In our Blue Lotus Assembly work, our first pledge made is to prevent the arising of negativity, to encourage wholesome goodness, and to offer spiritual encouragement to all others. That is the San Ju Jo Kai “disciple of Shugendo” initiation. Spiritual friends bring out the best in each other by practicing right speech consistently and lovingly. We all have the ability to recognize what is agitating and wrong, and conversely what is soothing and supportive. A kalyana-mitra works to steer towards healing and wholeness and bring out the best in their friends.

A kalyana-mitra spiritual friend is a confidant, a fellow traveller on the path. He or she is most usually a person who has already gone through many of the trials that one of lesser time and experience on the path of wholeness has encountered. The spiritual friend’s counsel is offered from experience, study, and aspiration, but it is offered as loving suggestions and not as religious dictates.

In the West, where there is heavy emphasis on individuality, personal responsibility (well, sort of), and “doing it our way”, the concept of a guru, or one who takes responsibility for the spiritual welfare of others, does not set well for most. We distrust the concept of following unquestioningly someone else, even an enlightened someone else. We want to hedge our bets. We may follow, but just as long as the guru’s advice fits our prejudices.

For that reason, as we are after all Westerners, the Blue Lotus Assembly chooses to emphasize the role of kalyana-mitra as spiritual friend over guru as spiritual guide as our primary way of operating. We shun the idea of someone operating as a “spiritual teacher”, dedicated to guiding the lives of others from some lofty and respected position. Instead, we offer each other loving and sincere suggestions and encouragement, which can be enthusiastically embraced, taken on with some reservations, or simply “put on a shelf” for possible future consideration when we are more ready.

Though we need the support of others, we may secretly resist the idea of practicing together in a group. We are embarrassed by our past history or our challenges. We do not want to expose ourselves to others. We prefer our privacy. We are afraid of condemnation or misunderstanding from others. We resent others as having more wisdom than we do. The intimacy of a small group may frighten us. We may fear that the group will become cliquish or political. 

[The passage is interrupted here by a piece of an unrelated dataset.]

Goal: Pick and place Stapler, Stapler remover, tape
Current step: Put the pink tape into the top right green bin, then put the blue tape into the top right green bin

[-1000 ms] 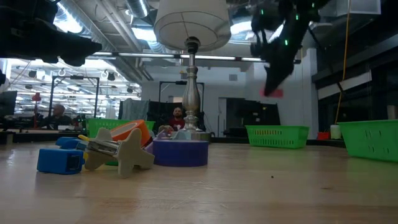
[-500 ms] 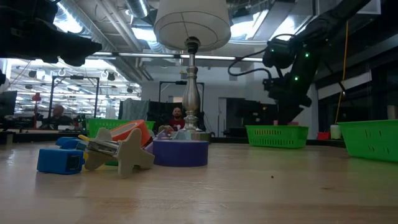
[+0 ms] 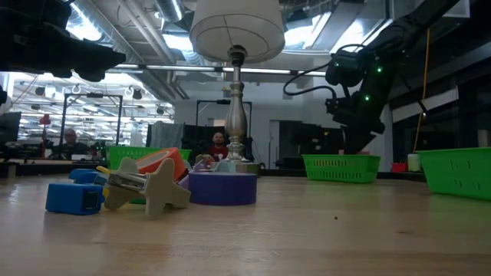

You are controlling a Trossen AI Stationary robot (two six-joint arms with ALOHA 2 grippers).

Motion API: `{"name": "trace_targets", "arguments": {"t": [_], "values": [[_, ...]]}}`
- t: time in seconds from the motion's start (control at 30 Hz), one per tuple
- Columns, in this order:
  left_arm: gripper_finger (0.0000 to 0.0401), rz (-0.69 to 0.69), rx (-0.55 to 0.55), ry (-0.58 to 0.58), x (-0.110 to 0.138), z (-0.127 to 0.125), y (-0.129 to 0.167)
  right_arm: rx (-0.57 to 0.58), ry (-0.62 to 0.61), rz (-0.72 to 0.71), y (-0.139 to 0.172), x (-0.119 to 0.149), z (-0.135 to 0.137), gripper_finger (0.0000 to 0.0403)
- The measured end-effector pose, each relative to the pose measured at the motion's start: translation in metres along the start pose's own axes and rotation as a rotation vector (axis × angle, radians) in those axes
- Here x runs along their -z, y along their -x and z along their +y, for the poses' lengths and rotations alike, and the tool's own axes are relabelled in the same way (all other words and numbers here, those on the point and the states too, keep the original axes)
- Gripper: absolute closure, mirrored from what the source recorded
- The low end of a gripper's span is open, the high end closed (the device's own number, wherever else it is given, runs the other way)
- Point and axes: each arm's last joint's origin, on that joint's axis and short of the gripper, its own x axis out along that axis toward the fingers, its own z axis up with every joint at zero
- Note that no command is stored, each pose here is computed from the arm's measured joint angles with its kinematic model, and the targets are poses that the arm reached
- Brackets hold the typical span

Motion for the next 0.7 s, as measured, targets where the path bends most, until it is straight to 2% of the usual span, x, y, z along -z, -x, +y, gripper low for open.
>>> {"name": "trace_targets", "arguments": {"t": [0.43, 0.53, 0.7], "values": [[0.0244, 0.000, 0.000, 0.000, 0.000, 0.000, 0.000, -0.002, -0.028, 0.002, 0.000, 0.000, -0.001, 0.0227], [0.0244, 0.000, -0.001, 0.000, 0.000, 0.000, 0.000, -0.002, -0.028, -0.004, 0.002, -0.002, -0.001, 0.0211], [0.0244, 0.000, 0.000, 0.000, 0.000, 0.000, 0.000, -0.009, -0.027, -0.043, 0.017, -0.021, 0.001, 0.0204]]}}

But if we see ourselves engaged with a group of fellow seekers, all willing to varying degrees to make public their challenges, hang-ups, and obstacles, this can be a deeply relieving and empowering advancement in life. We accept the spiritual friendship of our fellows. We enjoy the freedom to just be our honest and true naked selves, warts and all. We see ourselves on a beautiful radiant journey through realms of scary darkness leading to the bright light of breakthrough.

How wonderful to have found our kalyana-mitra spiritual friends. Do not take that blessing for granted.

One thought on ““Spiritual Friendship””

  1. Thank you for sharing, A wonderful message, I decided to examine my dealings with others after reading this.